If you’re curious about the state’s most-boasted-about dish, the Kayah sausage, you can visit the home of a family who make the spicy snack. There’s the opportunity to see how they’re produced and try for yourself, although as fresh animal products are being used, it’s not an experience for everyone.

If you’d rather simply snack on a sausage, or try one of the region’s other local delicacies, Loikaw has a nightly street food market along the banks of the Pilu River each night. Myae oh myi shae is a popular dish made from tofu, noodles and seasonal vegetables.

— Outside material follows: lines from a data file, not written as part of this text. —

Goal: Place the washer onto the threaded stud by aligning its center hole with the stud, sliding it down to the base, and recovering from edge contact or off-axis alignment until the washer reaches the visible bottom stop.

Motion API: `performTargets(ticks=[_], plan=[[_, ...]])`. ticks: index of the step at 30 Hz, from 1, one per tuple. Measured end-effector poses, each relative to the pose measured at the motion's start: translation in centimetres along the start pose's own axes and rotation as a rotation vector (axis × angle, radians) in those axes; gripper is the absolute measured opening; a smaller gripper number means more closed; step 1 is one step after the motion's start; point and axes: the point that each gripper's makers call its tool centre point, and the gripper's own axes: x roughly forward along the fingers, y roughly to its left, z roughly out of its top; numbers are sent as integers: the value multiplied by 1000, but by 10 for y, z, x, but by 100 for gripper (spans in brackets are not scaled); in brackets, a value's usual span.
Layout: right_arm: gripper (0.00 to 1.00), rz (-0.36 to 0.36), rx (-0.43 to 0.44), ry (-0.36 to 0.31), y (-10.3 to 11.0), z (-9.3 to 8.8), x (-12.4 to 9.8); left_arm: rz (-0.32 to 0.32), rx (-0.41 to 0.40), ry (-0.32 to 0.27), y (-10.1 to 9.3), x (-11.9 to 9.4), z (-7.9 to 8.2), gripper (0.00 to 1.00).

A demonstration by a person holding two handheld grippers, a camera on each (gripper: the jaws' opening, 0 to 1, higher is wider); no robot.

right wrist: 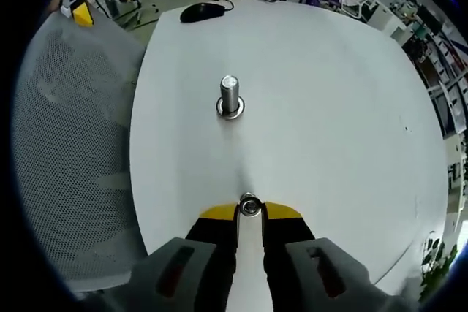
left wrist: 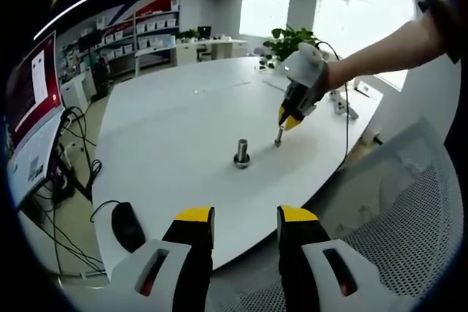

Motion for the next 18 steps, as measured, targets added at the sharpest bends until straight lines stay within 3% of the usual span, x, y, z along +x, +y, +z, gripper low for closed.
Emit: performTargets(ticks=[18], plan=[[14, 40, 9, 67, -2, -8, 30, -3, -2, 1, 0, 0, 0, 32]])
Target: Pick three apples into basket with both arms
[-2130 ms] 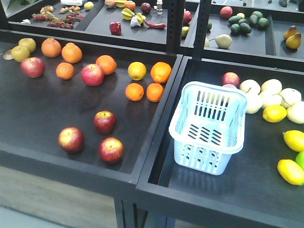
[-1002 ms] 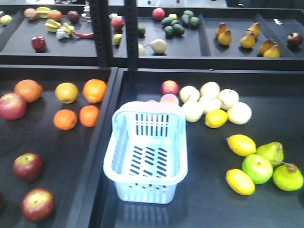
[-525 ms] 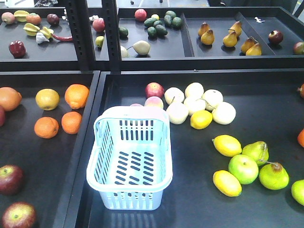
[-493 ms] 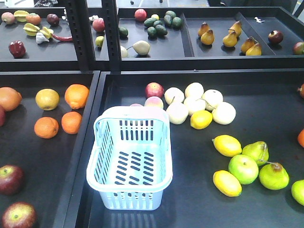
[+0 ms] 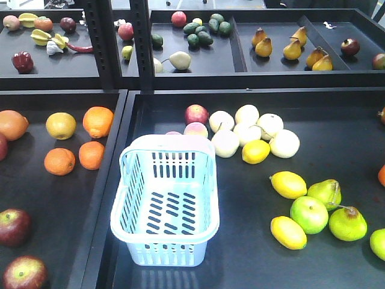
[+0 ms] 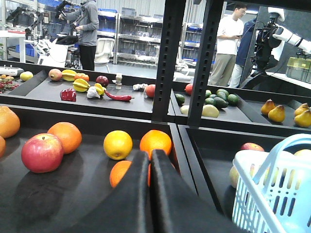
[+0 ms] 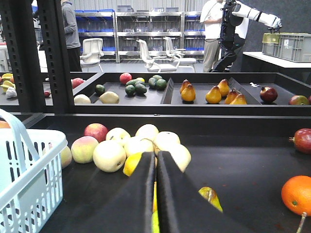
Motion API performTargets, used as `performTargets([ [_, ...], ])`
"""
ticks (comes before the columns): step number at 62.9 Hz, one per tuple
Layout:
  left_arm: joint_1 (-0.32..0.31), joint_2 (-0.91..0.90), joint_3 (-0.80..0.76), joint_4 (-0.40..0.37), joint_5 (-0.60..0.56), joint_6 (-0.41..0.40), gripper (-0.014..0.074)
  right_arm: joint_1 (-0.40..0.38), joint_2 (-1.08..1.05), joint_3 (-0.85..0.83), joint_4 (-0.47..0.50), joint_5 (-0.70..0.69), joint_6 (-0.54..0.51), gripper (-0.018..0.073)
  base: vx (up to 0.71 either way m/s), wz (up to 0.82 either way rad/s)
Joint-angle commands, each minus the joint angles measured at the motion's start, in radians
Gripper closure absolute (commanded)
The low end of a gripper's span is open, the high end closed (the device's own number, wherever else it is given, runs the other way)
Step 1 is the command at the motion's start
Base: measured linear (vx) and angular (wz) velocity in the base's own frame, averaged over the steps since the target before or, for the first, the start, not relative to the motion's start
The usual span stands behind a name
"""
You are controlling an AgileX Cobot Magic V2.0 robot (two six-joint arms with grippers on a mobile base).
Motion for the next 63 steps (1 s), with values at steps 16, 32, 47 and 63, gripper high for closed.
performTargets([
  [16, -0.005, -0.003, -0.032, -0.009, -0.072, -0.005, 0.0602, -0.005, -0.012, 0.013, -0.008, -0.071, -0.003, 0.0564, 0.0, 0.02],
  [32, -0.005, -0.003, -0.032, -0.009, -0.072, -0.005, 0.0602, -0.005, -0.012, 0.013, -0.008, -0.071, -0.003, 0.0564, 0.0, 0.0],
  [47, -0.005, -0.003, -0.032, -0.009, -0.072, -0.005, 0.0602, -0.005, -0.012, 0.013, -0.008, -0.071, -0.003, 0.0564, 0.0, 0.0],
  [63, -0.005, -0.003, -0.032, -0.009, -0.072, -0.005, 0.0602, -0.005, -0.012, 0.013, -0.008, -0.071, -0.003, 0.0564, 0.0, 0.0],
])
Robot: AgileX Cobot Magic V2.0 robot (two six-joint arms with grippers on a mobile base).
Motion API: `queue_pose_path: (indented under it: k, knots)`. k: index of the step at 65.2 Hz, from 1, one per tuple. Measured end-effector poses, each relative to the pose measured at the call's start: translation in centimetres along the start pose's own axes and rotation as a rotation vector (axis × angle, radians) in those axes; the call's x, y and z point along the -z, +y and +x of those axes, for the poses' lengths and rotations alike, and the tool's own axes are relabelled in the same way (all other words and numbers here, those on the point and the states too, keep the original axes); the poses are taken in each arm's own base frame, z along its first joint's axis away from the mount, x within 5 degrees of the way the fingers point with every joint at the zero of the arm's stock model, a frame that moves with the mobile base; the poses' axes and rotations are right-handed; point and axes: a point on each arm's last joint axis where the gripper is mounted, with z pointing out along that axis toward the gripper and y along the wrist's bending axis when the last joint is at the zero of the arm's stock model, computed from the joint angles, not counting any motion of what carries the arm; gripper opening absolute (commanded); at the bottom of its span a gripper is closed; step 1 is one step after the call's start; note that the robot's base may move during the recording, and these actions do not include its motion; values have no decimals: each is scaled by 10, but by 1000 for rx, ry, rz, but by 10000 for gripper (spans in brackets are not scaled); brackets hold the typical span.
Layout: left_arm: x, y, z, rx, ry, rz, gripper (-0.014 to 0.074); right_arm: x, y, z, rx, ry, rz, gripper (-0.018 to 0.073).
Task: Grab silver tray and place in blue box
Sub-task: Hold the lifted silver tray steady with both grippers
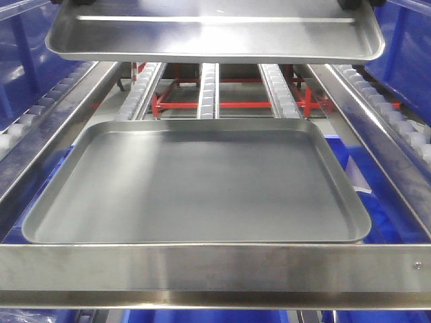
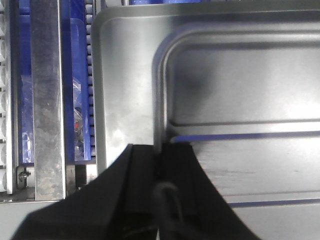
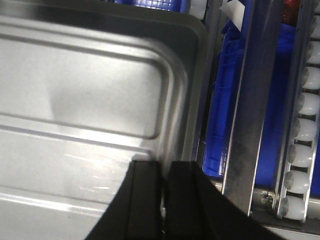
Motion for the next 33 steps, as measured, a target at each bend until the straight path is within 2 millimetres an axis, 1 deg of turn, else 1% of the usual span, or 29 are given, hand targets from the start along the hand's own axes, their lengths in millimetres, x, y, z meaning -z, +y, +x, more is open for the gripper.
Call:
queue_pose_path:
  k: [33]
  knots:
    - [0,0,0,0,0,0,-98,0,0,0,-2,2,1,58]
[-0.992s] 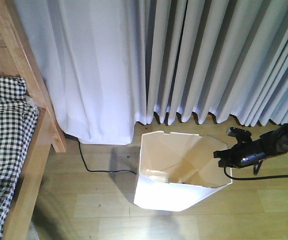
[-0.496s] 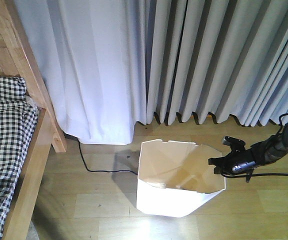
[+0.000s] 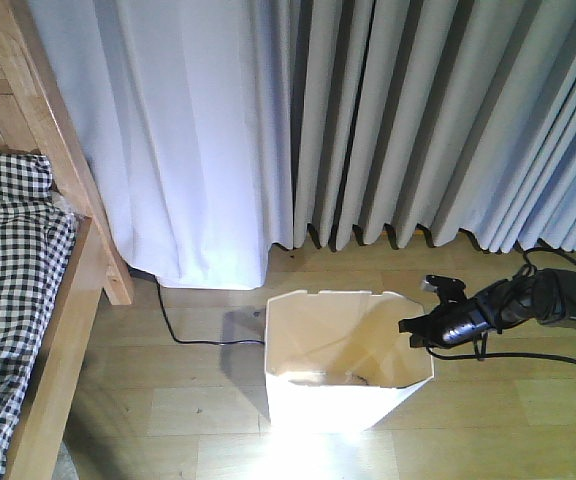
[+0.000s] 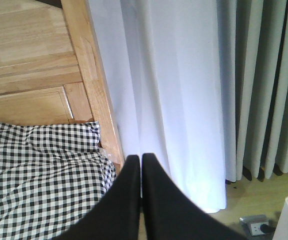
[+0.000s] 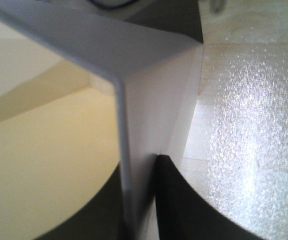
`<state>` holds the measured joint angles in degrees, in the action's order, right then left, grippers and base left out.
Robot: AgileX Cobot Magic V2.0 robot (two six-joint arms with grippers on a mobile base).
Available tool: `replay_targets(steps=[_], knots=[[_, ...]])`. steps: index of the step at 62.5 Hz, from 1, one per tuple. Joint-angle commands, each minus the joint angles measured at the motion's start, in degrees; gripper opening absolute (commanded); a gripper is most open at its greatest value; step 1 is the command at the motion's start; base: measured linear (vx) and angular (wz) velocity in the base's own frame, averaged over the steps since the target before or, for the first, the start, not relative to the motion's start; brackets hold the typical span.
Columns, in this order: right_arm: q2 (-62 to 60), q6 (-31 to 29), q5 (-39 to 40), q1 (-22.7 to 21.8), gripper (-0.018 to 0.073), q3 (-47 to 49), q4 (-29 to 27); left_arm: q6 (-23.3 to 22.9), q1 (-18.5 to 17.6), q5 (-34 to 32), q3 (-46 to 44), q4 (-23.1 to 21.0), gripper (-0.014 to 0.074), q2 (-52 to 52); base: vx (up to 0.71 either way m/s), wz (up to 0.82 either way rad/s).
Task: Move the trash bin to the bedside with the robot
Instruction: 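Lower the bin to the floor beside the bed with the right gripper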
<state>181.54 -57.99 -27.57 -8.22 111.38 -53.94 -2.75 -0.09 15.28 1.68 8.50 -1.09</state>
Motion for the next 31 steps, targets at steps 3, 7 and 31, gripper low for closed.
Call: replay_targets(steps=[3,7,31], knots=[[-4.6,2.5,-5.8,0.6,0.0118,2.2,-1.0,-0.5,-0.4,-4.2,1.7,0.0,-0.0006,-0.6,0.0,0.0],[-4.6,2.8,-5.8,0.5,0.0156,2.4,-1.0,-0.5,-0.4,-4.2,1.7,0.0,-0.0006,-0.6,0.0,0.0],[-5.0,3.2,-4.7,0.3,0.0394,2.4,-1.6,-0.5,-0.4,-4.2,1.7,0.0,-0.0006,-0.6,0.0,0.0]])
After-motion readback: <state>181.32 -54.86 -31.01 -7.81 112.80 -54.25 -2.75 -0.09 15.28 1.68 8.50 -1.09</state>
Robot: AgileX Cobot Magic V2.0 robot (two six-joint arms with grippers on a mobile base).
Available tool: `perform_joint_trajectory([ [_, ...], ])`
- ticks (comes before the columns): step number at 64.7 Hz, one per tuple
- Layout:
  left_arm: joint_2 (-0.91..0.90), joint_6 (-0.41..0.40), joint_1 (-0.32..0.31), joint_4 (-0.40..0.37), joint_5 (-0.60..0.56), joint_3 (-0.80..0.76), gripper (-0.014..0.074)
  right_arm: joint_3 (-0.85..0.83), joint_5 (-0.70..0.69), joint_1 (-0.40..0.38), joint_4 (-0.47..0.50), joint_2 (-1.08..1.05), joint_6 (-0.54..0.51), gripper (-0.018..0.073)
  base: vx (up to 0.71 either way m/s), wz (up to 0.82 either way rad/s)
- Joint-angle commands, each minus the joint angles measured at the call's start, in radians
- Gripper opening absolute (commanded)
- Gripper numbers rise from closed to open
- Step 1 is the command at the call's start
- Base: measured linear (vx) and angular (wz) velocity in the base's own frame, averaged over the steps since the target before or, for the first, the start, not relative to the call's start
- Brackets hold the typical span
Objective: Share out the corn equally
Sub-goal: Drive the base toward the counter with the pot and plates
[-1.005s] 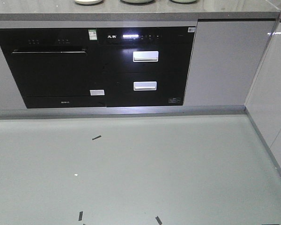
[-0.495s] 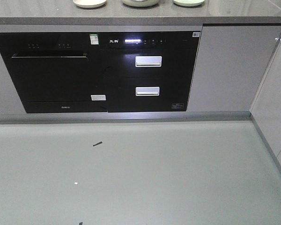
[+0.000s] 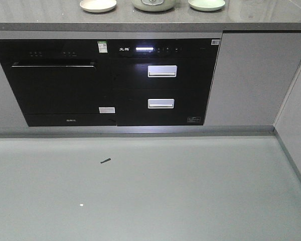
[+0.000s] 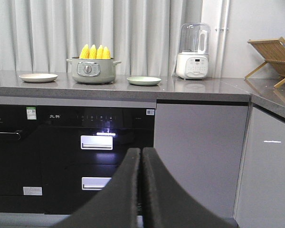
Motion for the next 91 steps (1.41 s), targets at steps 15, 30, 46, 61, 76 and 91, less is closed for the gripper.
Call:
perform_joint_trajectory([
  [15,-0.017,-0.008,0.002,-0.003,-0.076,-0.002,-0.0006,0.01,-0.075,-0.006,-0.009,-0.005,-0.008,-0.0004,0.11,0.02],
  [30,-0.017,-0.008,0.002,-0.003,-0.076,-0.002,-0.0006,0.01,-0.075,-0.006,-0.009,-0.005,-0.008,-0.0004,0.11,0.02],
  [46,-0.017,-0.008,0.002,-0.003,-0.076,-0.002,-0.0006,0.01,-0.075,-0.006,-0.009,-0.005,-0.008,-0.0004,0.1,0.01],
  [61,-0.017,-0.008,0.002,-0.003,-0.076,-0.002,-0.0006,0.01,-0.075,-0.006,-0.009,-0.005,-0.008,-0.0004,0.09,-0.01],
  [76,-0.017,-0.008,0.002,-0.003,-0.076,-0.002,-0.0006,0.01,-0.075,-0.006,-0.009,-0.005,-0.008,-0.0004,0.09,-0.02],
  [91,-0.017,-0.008,0.002,-0.003,-0.076,-0.002,-0.0006,0.01,-0.075,-0.006,-0.009,-0.005,-0.008,-0.0004,0.08,-0.02],
])
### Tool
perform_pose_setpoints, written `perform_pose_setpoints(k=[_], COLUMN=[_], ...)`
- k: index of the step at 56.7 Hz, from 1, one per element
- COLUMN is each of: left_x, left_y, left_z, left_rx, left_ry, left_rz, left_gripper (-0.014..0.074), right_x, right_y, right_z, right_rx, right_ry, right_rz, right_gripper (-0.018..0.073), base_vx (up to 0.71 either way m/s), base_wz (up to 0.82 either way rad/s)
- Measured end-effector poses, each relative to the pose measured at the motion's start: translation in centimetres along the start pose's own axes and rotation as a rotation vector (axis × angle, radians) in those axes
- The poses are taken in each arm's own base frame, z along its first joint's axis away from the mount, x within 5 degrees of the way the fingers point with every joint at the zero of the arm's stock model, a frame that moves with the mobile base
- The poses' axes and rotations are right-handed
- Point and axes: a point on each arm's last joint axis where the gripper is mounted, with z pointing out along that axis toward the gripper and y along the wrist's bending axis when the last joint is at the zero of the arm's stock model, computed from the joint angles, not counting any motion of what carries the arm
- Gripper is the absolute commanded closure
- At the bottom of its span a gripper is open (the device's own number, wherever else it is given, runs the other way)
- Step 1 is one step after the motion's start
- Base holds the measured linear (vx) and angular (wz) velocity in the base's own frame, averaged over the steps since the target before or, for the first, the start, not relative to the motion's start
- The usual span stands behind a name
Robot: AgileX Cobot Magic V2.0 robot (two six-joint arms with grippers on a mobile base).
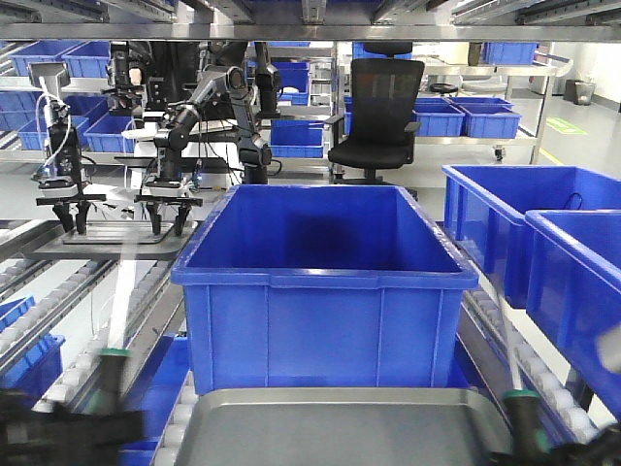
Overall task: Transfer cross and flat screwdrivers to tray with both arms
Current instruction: 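Lower both held screwdrivers down onto the grey metal tray, then open both grippers to release the screwdrivers on the tray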
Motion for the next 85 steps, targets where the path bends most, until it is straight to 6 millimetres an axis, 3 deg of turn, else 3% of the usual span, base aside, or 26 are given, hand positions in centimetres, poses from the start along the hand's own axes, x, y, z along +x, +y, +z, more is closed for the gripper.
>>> perform_pose_setpoints(k=[13, 19, 33, 43, 61, 69, 85], left_x=[2.3, 2.9, 2.0, 2.7, 2.9, 2.8, 2.8], left_y=[-1.7, -2.1, -2.7, -2.2, -2.6, -2.5, -2.5], left_z=[7.3, 9.3, 12.5, 13.6, 13.8, 13.8, 13.8], left_rx=[0.058, 0.053, 0.063, 0.049, 0.051, 0.045, 0.046], left_ry=[0.129, 0.166, 0.225, 0.280, 0.268, 0.254, 0.255], left_rz=[-0.068, -0.071, -0.104, -0.143, -0.142, -0.143, -0.143], left_gripper=[0.0593, 0.0593, 0.0593, 0.0593, 0.0568, 0.0496, 0.0220], right_x=[-0.5, -0.2, 0.5, 0.5, 0.4, 0.4, 0.4], right_y=[0.2, 0.8, 0.9, 0.6, 0.3, 0.3, 0.3], right_z=[4.0, 5.5, 8.0, 8.4, 8.9, 8.9, 8.9], right_rx=[-0.121, -0.150, -0.149, -0.138, -0.117, -0.118, -0.118], right_ry=[0.059, 0.096, 0.168, 0.166, 0.153, 0.152, 0.151], right_rz=[0.089, 0.089, 0.089, 0.079, 0.073, 0.062, 0.053], right_gripper=[0.0567, 0.0567, 0.0567, 0.0567, 0.0534, 0.0427, 0.0091], base_vx=[0.00, 0.00, 0.00, 0.00, 0.00, 0.00, 0.00], base_wz=[0.00, 0.00, 0.00, 0.00, 0.00, 0.00, 0.00])
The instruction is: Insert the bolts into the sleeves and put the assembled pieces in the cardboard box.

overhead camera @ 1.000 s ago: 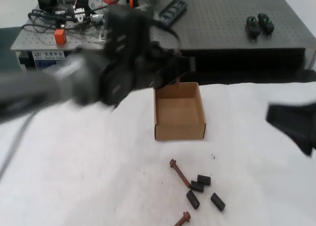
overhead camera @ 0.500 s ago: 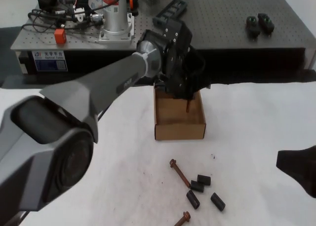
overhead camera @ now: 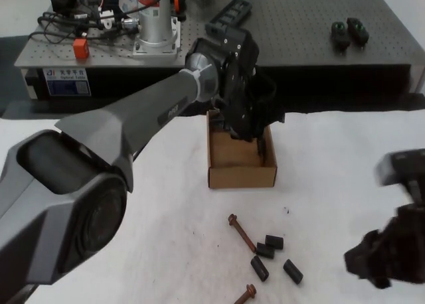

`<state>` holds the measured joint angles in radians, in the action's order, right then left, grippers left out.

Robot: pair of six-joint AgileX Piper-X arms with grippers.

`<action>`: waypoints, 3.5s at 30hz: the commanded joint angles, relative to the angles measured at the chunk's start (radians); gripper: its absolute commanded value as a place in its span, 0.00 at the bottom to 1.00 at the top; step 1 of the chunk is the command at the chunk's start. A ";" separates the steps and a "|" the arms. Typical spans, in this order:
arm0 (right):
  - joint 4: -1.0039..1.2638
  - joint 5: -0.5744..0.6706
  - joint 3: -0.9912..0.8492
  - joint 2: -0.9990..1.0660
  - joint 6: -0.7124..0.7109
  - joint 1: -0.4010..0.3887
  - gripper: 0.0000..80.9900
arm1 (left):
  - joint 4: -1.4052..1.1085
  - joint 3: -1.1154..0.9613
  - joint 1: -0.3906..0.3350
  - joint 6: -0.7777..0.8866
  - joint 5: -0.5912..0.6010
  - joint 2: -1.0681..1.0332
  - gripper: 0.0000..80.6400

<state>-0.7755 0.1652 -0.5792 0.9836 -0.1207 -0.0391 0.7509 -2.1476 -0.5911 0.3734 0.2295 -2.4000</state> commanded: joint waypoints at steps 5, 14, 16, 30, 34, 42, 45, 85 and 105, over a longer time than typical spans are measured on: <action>-0.013 -0.076 -0.172 0.336 -0.107 -0.101 0.55 | 0.057 0.003 0.009 -0.068 -0.132 0.190 0.30; -0.023 -0.132 -0.350 0.647 -0.153 -0.255 0.55 | -0.059 0.388 0.012 -0.138 -0.211 0.531 0.28; -0.020 -0.171 -0.366 0.690 -0.157 -0.273 0.55 | -0.125 0.515 0.012 -0.138 -0.211 0.611 0.28; -0.008 -0.200 -0.381 0.790 -0.157 -0.289 0.01 | -0.151 0.909 0.009 -0.293 -0.138 0.828 0.28; -0.035 -0.197 -0.375 0.751 -0.148 -0.280 0.03 | -0.056 0.953 -0.003 -0.392 -0.004 0.828 0.28; -0.037 -0.120 -0.262 0.430 -0.054 -0.211 0.03 | -0.004 0.974 -0.139 -0.493 0.028 0.726 0.42; -0.052 -0.121 -0.200 0.287 -0.043 -0.182 0.03 | 0.005 0.974 -0.194 -0.508 0.022 0.665 0.44; -0.189 0.032 -0.051 -0.180 0.036 -0.120 0.03 | -0.088 0.892 -0.251 -0.456 -0.046 0.560 0.01; 0.856 0.439 0.212 -0.177 0.537 -0.345 0.03 | -0.937 1.312 -0.122 0.241 0.293 1.102 0.01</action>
<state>0.0065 0.6106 -0.3644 0.7963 0.3978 -0.3753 -0.1552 -0.8322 -0.7148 0.5845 0.4934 -1.3056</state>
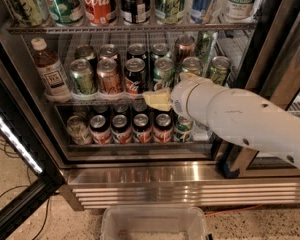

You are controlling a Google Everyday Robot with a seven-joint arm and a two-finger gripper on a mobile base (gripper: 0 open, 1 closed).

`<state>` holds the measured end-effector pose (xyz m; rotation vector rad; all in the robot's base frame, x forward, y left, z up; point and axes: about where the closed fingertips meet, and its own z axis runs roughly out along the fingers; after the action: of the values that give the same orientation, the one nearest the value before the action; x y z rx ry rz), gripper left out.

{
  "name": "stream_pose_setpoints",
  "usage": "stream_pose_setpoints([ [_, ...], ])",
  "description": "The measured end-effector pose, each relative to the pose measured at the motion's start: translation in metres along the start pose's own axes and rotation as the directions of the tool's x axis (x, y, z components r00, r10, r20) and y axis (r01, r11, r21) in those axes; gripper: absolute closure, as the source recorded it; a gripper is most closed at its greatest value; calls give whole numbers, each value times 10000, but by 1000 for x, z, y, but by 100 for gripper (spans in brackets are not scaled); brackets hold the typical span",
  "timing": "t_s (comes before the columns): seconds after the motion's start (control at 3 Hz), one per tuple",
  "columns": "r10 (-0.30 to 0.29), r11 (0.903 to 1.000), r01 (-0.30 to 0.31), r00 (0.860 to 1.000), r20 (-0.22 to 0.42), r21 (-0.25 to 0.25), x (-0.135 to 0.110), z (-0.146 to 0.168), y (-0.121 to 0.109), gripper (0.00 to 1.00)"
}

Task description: Pick green can from middle shelf of fridge

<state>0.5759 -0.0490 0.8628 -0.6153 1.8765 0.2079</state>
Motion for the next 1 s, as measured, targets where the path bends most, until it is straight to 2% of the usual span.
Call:
stream_pose_setpoints([
  [0.33,1,10000,-1,10000,1,7,0,0,0,22],
  [0.67,0,10000,0,10000,2,7,0,0,0,37],
  [1.0,-103,9999,102,9997,200,55,-5,9,0,34],
])
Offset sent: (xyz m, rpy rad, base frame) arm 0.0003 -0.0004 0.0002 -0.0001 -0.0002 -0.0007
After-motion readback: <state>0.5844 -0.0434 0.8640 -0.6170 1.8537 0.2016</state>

One of the town’s key draws is the surrounding villages, which are populated by a range of ethnic groups, each with their own traditions. Kayah is predominantly a Catholic state, marked by the freshly painted churches along the roadsides. But, before Italian missionaries arrived in the late 19th century, many people were animist, and you’ll still find some villages who hold these beliefs.

Start with a visit to the Kayah State Cultural Museum in central Loikaw, which introduces each community and displays examples of their traditional dress. We encourage you to take the time to watch the video — you may have to ask a museum assistant to play it for you. It’s narrated by Pascal Khoo Thwe, the author of From the Land of Green Ghosts.

Festival celebrations in LoikawThe best way to explore is with a guide from the local area, as well as a community guide from each individual village you visit, as most communities have their own language or dialect. Employing the services of a member of the community you’re visiting also means that the village benefits financially from your visit. An hour’s drive from Loikaw is Pan Pet, a hamlet of five villages predominantly inhabited by members of the Kayan Lahwi tribe. The elder women of the tribe are known for the brass rings they wear around their necks and knees, a tradition that’s slowly dying out.

Explore the hamlet with a member of the tribe and you’ll see some of the traditional industries firsthand, including necklace-making and weaving. There’s also the opportunity to trek between a few of the individual villages and eat a local picnic lunch of rice and vegetables wrapped in banana leaves.

We only work with villages that have opened themselves up to visitors, but the communities continue on with their daily lives as normal — to properly enjoy this experience, you’ll need to be flexible.